What the task requires> When you reach the line containing "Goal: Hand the", begin reproducing the material exactly, stop after the line containing "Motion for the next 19", and leave out any pictures along the way.

Provided records>
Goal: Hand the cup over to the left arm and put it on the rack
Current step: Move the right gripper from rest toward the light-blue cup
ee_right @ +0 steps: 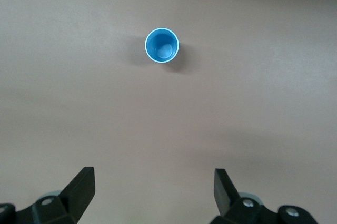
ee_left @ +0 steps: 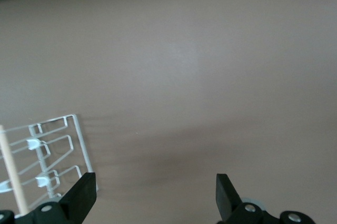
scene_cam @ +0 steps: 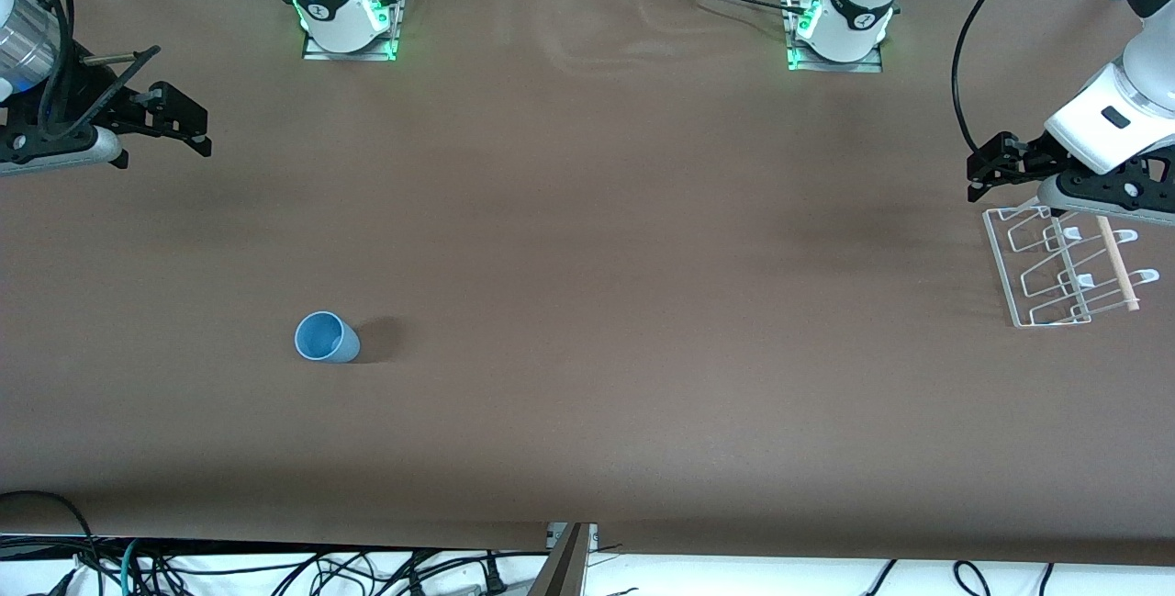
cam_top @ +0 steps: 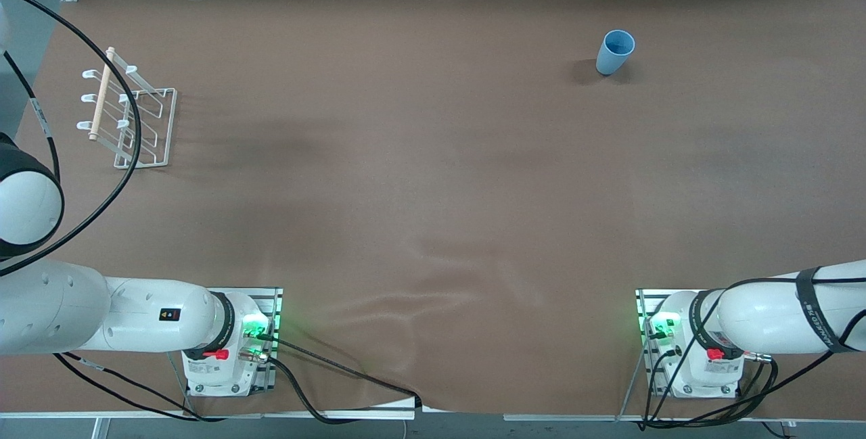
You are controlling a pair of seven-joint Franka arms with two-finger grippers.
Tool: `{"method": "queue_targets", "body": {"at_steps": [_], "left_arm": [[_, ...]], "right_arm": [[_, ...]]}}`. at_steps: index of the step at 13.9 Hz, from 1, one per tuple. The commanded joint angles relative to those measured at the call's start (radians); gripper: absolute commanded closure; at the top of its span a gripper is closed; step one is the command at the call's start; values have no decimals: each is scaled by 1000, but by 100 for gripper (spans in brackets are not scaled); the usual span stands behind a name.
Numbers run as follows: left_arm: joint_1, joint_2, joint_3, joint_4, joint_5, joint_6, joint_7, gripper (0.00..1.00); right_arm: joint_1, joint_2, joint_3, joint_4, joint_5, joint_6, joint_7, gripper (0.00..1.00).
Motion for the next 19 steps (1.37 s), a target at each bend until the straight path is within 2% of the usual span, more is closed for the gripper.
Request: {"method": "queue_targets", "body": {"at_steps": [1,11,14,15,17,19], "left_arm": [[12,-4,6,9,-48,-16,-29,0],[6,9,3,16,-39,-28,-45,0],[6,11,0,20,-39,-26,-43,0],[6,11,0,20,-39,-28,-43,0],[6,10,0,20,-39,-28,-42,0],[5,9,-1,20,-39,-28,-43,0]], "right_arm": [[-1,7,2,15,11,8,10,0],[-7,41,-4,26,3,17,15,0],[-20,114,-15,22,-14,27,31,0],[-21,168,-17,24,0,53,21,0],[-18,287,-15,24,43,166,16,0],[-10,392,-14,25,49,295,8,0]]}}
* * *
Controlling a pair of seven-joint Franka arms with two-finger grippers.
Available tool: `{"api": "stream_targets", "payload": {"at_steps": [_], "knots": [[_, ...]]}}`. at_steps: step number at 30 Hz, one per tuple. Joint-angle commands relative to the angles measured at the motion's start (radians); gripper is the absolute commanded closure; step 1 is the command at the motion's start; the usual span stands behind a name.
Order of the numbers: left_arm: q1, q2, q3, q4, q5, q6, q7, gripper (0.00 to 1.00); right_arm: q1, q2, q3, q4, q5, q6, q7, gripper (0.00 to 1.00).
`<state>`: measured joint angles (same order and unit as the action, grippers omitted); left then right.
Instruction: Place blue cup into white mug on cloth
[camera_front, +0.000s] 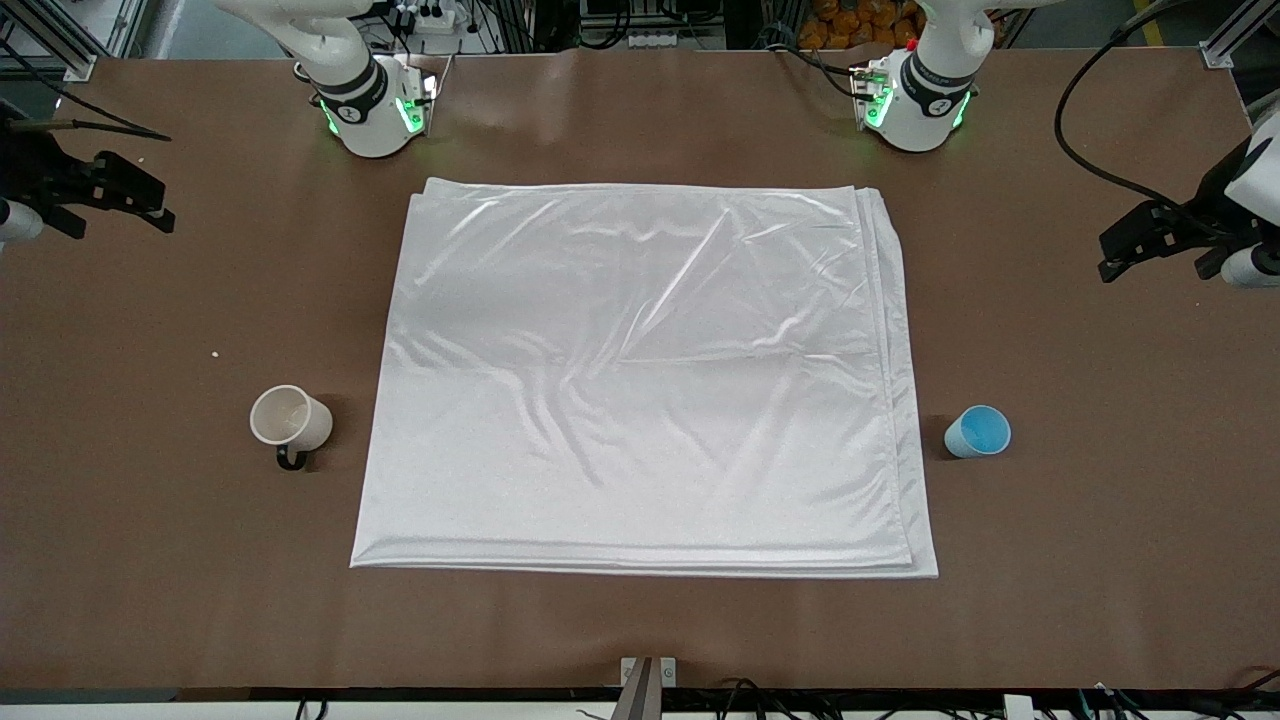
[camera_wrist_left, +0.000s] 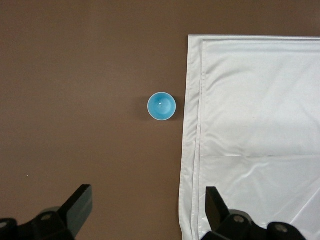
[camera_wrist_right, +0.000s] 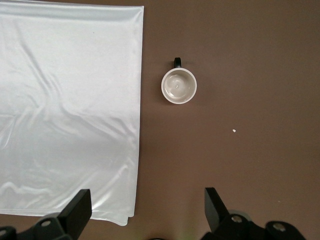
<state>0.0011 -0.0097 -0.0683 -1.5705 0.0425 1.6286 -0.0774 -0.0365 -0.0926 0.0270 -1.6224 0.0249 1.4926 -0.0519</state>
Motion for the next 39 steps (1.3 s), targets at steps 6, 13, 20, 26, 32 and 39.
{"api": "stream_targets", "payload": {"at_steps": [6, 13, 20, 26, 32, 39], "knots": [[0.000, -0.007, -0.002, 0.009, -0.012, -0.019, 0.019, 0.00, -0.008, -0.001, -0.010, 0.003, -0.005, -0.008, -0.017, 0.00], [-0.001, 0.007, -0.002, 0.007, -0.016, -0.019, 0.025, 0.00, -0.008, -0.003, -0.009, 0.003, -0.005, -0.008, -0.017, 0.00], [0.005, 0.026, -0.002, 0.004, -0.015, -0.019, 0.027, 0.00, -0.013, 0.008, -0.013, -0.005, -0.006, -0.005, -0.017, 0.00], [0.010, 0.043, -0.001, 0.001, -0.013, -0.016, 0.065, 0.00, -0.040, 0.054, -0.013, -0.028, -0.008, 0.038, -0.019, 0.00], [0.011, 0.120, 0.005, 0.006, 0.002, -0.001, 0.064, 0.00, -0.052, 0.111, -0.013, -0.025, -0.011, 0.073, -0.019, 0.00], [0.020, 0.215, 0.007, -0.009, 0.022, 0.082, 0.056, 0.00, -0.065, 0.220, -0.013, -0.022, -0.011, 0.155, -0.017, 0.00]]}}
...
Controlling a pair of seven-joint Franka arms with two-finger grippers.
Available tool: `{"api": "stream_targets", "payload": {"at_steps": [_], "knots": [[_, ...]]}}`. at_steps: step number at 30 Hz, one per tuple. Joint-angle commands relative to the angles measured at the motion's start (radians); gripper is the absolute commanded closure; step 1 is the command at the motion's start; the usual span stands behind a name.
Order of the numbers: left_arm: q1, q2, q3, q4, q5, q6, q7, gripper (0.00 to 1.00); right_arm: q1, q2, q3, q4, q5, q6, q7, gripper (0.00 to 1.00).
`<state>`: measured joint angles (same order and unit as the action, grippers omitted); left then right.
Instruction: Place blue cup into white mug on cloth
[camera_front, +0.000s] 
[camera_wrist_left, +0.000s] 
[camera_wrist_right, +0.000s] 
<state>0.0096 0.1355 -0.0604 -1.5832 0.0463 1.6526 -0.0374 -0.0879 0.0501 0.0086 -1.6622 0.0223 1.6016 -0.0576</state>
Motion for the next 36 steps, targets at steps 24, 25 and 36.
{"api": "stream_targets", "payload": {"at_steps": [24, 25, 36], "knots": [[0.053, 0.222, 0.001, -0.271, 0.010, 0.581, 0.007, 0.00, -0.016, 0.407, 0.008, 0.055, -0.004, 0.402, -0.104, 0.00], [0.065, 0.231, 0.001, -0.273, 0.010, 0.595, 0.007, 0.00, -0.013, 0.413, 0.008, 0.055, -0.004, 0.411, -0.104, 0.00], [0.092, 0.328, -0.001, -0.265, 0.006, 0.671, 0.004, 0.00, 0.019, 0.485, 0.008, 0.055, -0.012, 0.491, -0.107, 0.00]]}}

Response for this exercise>
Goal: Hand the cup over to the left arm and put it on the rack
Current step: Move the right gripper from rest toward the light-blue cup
ee_right @ +0 steps: 
ee_left @ +0 steps: 
scene_cam @ +0 steps: 
cam_top @ +0 steps: 
You are controlling a pair of seven-joint Franka arms with two-finger grippers.
Tool: `{"method": "queue_targets", "body": {"at_steps": [_], "left_arm": [[_, ...]], "right_arm": [[_, ...]]}}`. at_steps: index of the step at 13.9 Hz, from 1, one per tuple. The commanded joint angles relative to those measured at the call's start (radians); gripper: absolute commanded closure; at the top of its span a gripper is closed; step one is the command at the call's start; values have no decimals: each is scaled by 1000, but by 100 for gripper (spans in brackets are not scaled); the usual span stands behind a name.
Numbers run as follows: left_arm: joint_1, joint_2, joint_3, joint_4, joint_5, joint_6, joint_7, gripper (0.00..1.00); right_arm: joint_1, joint_2, joint_3, joint_4, joint_5, joint_6, joint_7, gripper (0.00..1.00).
Motion for the next 19 steps (1.37 s), a target at each bend until the straight path is within 2% of the usual span, more is closed for the gripper.

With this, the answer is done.